Subject: Re: [Leica] Nathan's PAW 48 - & tilts ;-)
From: Pablo Kolodny <pablokolodny@mac.com>
Date: Wed, 05 Dec 2001 22:47:53 -0800

Hi Ted, 

Beyond your "period" philosophy I have to say I agree with you in most of
what you said. 
But... let me suggest that the way you say some things sounds like a "little
bit" authoritative and rather would lead Nathan to be afraid of the
verticals issue rather than capturing the soul or the atmosphere as fine as
he captured at that nice bookshop he portrayed so well.
I understand this is a list where we discuss Leica, photography and so on, I
know you're a respected photographer (I also liked your work) but that does
not give the right to say when a photographer has to follow rules or break
them. 
Taking a photo, IMO, is much more than keeping verticals, not to cut the
image with a horizontal line halfway...exposing properly, framing right the
way the rules state, I'd rather say that the whole stuff has to do more with
the story or something for the like the image is able to tell us.
Sometimes verticals would help telling but I don't believe that always will.
At least, Nathan's photo is telling us lots of stories happened in there,
people, passing by there, writers, etc etc... even the history of the owner
himself and more... leaning is part of life, at least in that kind of
pictures.
Now, do you really think that keeping vertical in that photo will help us go
further ? I don't and maybe leaning would be adding some extra strong effect
as a part of that story or history.

Take care and relax, we're not discussing architectural photography where
most of photographers are intended to keep the way you like. And, by the
way, modern architectural photographers are working more and more with some
interesting distortions.

Have you ever had a look to a photo book named "New York Vertical" ?
Sure the photographer manages wide lenses and control perspective in a way
like you said about tilting as a matter in itself but ... have a look at the
book.

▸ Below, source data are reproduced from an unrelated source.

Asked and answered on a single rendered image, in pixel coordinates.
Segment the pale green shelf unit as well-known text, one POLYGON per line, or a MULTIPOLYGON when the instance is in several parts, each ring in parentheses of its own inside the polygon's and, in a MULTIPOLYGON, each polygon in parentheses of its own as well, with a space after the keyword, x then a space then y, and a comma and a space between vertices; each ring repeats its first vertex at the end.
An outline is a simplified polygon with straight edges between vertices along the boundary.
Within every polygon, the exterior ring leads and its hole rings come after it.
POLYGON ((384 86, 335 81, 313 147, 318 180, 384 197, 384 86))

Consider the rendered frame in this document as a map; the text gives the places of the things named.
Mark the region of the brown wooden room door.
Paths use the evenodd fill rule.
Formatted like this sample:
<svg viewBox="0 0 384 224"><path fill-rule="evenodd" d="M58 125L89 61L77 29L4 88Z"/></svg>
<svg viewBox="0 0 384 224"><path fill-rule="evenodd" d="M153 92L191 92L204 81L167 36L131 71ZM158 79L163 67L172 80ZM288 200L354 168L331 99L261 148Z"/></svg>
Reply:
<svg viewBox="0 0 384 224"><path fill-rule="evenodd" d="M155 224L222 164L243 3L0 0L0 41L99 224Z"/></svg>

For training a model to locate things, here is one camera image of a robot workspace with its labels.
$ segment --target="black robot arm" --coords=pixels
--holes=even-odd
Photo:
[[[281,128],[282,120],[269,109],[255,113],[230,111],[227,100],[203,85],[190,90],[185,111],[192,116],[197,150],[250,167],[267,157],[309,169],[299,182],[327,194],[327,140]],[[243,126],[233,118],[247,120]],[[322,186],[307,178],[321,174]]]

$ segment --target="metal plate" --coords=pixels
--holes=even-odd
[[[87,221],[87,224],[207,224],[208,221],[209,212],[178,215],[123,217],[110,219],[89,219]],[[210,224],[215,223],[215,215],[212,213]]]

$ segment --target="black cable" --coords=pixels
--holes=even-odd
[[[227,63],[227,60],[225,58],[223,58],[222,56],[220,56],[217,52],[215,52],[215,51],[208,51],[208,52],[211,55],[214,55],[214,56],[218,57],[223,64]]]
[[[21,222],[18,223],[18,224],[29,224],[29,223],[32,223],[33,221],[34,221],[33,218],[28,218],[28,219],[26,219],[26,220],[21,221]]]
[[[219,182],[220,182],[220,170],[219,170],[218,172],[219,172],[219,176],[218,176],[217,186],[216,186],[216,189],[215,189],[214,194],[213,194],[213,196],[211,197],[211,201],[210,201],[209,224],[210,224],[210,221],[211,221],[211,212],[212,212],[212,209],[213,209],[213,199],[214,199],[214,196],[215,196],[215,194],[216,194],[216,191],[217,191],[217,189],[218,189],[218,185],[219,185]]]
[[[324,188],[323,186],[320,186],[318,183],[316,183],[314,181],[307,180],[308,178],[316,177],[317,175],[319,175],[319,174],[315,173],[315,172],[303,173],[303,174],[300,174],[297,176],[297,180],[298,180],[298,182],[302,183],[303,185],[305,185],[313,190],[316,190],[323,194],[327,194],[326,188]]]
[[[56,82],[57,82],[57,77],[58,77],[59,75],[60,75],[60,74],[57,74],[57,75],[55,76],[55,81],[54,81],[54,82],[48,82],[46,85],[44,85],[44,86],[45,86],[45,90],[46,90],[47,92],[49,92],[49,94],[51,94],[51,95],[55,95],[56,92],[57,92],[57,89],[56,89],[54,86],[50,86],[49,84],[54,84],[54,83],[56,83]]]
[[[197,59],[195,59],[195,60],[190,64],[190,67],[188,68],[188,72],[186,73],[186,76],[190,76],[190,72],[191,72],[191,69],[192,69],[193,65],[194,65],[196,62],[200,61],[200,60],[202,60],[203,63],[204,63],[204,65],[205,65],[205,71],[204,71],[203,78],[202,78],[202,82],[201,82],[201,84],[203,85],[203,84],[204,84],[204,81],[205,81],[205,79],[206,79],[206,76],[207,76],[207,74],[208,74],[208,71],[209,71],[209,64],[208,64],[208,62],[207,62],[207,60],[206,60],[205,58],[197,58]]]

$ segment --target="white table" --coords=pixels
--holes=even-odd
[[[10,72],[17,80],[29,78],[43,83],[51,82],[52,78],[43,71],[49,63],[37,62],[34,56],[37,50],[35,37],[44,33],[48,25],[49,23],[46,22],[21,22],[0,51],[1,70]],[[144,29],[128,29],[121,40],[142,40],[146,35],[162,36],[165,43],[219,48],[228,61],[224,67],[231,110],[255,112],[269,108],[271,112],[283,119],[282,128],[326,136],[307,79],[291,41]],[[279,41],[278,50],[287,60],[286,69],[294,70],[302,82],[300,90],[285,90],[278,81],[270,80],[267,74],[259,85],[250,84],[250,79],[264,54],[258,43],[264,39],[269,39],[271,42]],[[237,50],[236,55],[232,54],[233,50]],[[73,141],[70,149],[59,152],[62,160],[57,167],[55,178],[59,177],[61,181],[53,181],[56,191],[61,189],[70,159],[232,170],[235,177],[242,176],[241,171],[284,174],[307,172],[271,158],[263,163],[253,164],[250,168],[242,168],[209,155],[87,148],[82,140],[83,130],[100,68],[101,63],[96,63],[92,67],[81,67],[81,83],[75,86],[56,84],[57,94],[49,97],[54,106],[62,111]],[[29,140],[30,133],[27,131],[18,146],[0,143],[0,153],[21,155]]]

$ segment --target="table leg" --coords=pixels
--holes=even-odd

Maybe you already have seen it.

kind regards

- -- 
Pablo Kolodny
www.pablokolodny.com

> From: Ted Grant <tedgrant@shaw.ca>
> Reply-To: leica-users@mejac.palo-alto.ca.us
> Date: Wed, 05 Dec 2001 16:20:14 -0800
> To: leica-users@mejac.palo-alto.ca.us
> Subject: [Leica] Nathan's PAW 48 - & tilts ;-)
> 
> Do my comments correct Nathan's shot, nope not at all, do they take anything
> away from two fine photographs, nope.  However, I bet the next time he
> handles his camera with any wide lens he's going to remember my words. And
> in some cases they'll save him from making the same mistake at a time when
> it'll be very important to have all the verticals straight.